Motor tics are sudden, brief, repetitive movements that constitute the main symptom of Tourette syndrome (TS). Multiple lines of evidence suggest the involvement of the cortico-basal ganglia system, and in particular the basal ganglia input structure-the striatum in tic formation. The striatum receives somatotopically organized cortical projections and contains an internal GABAergic network of interneurons and projection neurons' collaterals. Disruption of local striatal GABAergic connectivity has been associated with TS and was found to induce abnormal movements in model animals. We have previously described the behavioral and neurophysiological characteristics of motor tics induced in monkeys by local striatal microinjections of the GABAA antagonist bicuculline. In the current study we explored the abnormal movements induced by a similar manipulation in freely moving rats. We targeted microinjections to different parts of the dorsal striatum, and examined the effects of this manipulation on the induced tic properties, such as latency, duration, and somatic localization. Tics induced by striatal disinhibition in monkeys and rats shared multiple properties: tics began within several minutes after microinjection, were expressed solely in the contralateral side, and waxed and waned around a mean inter-tic interval of 1-4 s. A clear somatotopic organization was observed only in rats, where injections to the anterior or posterior striatum led to tics in the forelimb or hindlimb areas, respectively. These results suggest that striatal disinhibition in the rat may be used to model motor tics such as observed in TS. Establishing this reliable and accessible animal model could facilitate the study of the neural mechanisms underlying motor tics, and the testing of potential therapies for tic disorders.

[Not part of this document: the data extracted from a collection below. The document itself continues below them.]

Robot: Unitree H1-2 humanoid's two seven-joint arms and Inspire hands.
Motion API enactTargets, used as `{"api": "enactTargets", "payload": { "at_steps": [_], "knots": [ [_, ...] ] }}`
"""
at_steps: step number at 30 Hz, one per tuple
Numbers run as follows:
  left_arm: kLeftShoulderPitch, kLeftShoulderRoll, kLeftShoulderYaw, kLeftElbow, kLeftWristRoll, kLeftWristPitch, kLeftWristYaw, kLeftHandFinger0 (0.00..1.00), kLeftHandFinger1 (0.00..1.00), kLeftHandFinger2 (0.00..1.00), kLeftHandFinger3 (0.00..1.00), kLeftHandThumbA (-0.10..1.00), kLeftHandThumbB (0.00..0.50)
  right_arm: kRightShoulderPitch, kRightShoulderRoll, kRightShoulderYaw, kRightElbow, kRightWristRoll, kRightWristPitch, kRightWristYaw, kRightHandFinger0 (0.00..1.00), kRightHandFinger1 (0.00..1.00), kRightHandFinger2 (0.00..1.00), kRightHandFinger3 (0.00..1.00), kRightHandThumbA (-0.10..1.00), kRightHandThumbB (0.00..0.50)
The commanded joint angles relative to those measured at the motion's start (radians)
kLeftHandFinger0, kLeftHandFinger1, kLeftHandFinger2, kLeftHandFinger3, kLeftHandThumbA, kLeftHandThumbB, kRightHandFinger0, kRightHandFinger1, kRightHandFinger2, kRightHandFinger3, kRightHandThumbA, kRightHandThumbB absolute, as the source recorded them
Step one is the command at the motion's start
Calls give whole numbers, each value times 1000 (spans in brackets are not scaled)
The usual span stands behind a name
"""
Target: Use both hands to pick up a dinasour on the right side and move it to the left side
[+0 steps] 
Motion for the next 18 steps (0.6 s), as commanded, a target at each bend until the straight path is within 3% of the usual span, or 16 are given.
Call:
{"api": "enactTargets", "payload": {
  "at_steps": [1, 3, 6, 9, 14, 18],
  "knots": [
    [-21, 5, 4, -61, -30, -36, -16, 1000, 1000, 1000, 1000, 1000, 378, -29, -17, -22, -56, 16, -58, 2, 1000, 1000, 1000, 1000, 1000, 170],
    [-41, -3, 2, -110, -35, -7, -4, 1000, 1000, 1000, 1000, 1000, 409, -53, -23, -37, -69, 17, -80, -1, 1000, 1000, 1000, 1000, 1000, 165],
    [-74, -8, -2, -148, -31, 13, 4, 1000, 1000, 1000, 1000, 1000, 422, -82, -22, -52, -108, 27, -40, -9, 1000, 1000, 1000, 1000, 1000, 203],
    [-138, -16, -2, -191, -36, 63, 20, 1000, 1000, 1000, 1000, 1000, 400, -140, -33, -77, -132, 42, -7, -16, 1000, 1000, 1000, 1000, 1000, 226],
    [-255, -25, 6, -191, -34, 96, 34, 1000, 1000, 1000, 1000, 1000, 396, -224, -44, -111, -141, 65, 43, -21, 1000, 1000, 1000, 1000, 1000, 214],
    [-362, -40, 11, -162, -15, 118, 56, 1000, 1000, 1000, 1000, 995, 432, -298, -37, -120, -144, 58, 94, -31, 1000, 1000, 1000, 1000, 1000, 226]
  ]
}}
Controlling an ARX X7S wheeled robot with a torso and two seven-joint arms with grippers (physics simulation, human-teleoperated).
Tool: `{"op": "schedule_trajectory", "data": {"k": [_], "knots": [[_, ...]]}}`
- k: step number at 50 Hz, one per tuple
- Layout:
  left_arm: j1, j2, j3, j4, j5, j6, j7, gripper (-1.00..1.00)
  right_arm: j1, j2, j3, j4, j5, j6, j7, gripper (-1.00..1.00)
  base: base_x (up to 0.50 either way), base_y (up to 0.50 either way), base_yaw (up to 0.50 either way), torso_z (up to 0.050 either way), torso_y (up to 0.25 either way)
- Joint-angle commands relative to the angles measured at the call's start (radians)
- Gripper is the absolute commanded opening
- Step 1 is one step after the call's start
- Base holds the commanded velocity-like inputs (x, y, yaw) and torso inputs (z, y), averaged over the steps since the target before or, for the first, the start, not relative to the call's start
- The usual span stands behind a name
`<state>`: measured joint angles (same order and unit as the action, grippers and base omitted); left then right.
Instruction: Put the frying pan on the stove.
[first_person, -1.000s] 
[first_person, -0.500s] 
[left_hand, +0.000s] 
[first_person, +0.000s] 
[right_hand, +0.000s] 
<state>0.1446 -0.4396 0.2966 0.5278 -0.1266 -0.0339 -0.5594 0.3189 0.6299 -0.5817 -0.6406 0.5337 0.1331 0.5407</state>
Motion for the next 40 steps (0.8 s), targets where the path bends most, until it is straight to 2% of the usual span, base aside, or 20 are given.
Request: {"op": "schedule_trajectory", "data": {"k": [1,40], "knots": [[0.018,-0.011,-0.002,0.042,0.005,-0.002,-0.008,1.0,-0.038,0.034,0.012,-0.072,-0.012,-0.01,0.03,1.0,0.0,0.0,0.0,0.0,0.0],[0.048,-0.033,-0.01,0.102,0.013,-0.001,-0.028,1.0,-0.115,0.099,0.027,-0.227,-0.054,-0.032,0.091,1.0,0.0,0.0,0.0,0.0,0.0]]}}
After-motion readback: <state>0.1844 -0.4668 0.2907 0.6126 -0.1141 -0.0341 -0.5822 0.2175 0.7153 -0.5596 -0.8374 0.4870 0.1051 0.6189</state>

Keywords: GABA; Tourette syndrome; basal ganglia; bicuculline; striatum.

Figure 1

Histology. Nissl staining of coronal sections of the right hemisphere from an injected rat. A cannula lesion can be seen in the (A) anterior and (B) posterior striatum, black arrows point to the corresponding injection sites.

Figure 2

Bicuculline-induced motor tics period. (A) Latency to tic onset (time difference between microinjection onset and the appearance of the first motor tic). (B) Duration of tic expression (time difference between the first and last observed tics). In both graphs, results are shown separately for sessions in which the microinjection was targeted to the anterior (blue marker) or posterior (red marker) striatum. Horizontal lines indicate the group mean. ^*p < 0.01.

Figure 3

Temporal properties of motor tics. (A) An example of tic rate of an entire session (injection to the anterior striatum which induced forelimb tics). Horizontal red line indicates the injection time. Red arrow indicates time of first tic. (B) Histogram of the inter-tic intervals (ITIs) taken from the session presented in (A). (C,D) A comparison of the (C) mean and (D) coefficient of variation (CV) of the ITIs observed in monkeys and rats throughout all the sessions. Horizontal lines indicate the group mean.

Figure 4

Tic somatic localization. Behavioral effects of bicuculline microinjections into the anterior (left) or posterior (right) striatum, classified according to the extent of localization of motor tics.

Figure 5

Somatotopic organization of tics. Percentages of bicuculline microinjections into the anterior (blue) or posterior (red) striatum inducing tics in different body parts. (A) Body part in which the first tics following microinjection were observed. (B) All body parts in which tics were observed at any stage during the session.